SOURCE INFORMATION below:

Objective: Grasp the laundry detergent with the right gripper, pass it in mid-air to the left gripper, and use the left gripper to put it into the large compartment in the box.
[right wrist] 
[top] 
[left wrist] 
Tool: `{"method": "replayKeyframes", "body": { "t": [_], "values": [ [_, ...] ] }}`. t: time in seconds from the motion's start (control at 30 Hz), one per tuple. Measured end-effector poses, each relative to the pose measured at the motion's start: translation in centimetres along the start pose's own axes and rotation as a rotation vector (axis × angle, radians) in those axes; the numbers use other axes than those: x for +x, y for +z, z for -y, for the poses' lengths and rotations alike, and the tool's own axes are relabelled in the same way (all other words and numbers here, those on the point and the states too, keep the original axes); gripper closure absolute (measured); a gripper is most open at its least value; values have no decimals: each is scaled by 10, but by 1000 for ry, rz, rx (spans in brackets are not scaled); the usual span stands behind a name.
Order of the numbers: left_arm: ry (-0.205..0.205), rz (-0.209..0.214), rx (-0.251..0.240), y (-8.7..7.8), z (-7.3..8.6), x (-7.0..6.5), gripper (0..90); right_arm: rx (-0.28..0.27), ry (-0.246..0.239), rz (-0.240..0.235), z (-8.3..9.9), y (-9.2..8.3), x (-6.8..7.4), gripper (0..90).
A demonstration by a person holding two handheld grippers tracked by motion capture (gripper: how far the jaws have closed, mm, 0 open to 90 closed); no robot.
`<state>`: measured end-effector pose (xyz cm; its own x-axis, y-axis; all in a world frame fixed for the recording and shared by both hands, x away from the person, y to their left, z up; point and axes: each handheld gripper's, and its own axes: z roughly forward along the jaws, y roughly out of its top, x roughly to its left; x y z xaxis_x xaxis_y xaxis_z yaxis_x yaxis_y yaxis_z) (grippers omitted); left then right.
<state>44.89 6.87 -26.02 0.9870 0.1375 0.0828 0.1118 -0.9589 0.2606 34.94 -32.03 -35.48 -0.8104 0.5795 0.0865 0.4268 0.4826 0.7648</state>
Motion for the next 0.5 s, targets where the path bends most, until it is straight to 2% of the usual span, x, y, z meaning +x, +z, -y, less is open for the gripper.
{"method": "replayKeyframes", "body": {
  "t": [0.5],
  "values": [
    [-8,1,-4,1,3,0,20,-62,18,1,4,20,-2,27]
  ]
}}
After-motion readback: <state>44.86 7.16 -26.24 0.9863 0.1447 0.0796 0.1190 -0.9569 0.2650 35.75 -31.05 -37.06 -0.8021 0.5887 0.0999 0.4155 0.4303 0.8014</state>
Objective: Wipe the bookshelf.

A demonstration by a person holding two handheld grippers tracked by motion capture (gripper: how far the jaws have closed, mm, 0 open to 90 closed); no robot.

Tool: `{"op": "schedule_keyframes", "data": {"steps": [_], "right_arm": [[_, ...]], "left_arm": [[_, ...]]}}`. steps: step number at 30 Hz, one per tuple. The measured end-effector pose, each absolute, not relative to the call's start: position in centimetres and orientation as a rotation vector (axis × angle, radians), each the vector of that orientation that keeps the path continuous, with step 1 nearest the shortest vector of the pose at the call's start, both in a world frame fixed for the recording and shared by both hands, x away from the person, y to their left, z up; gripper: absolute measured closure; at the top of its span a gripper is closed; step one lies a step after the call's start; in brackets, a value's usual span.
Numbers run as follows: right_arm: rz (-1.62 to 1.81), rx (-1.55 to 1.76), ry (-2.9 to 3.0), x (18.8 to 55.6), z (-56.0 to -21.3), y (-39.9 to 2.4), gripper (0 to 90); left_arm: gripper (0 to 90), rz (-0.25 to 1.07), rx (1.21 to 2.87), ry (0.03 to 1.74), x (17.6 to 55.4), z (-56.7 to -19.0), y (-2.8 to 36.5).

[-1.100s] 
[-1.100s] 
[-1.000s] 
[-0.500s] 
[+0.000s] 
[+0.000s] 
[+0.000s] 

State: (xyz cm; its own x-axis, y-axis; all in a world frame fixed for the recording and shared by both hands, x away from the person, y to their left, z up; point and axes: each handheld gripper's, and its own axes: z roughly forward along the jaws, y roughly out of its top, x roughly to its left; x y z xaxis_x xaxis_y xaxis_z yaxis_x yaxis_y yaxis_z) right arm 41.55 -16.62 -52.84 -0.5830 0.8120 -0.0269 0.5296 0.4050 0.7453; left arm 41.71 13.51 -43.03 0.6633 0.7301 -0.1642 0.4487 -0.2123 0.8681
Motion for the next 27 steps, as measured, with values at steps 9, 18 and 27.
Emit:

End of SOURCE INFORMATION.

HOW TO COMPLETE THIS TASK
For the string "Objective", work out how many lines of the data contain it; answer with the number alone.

FINISHED TASK
2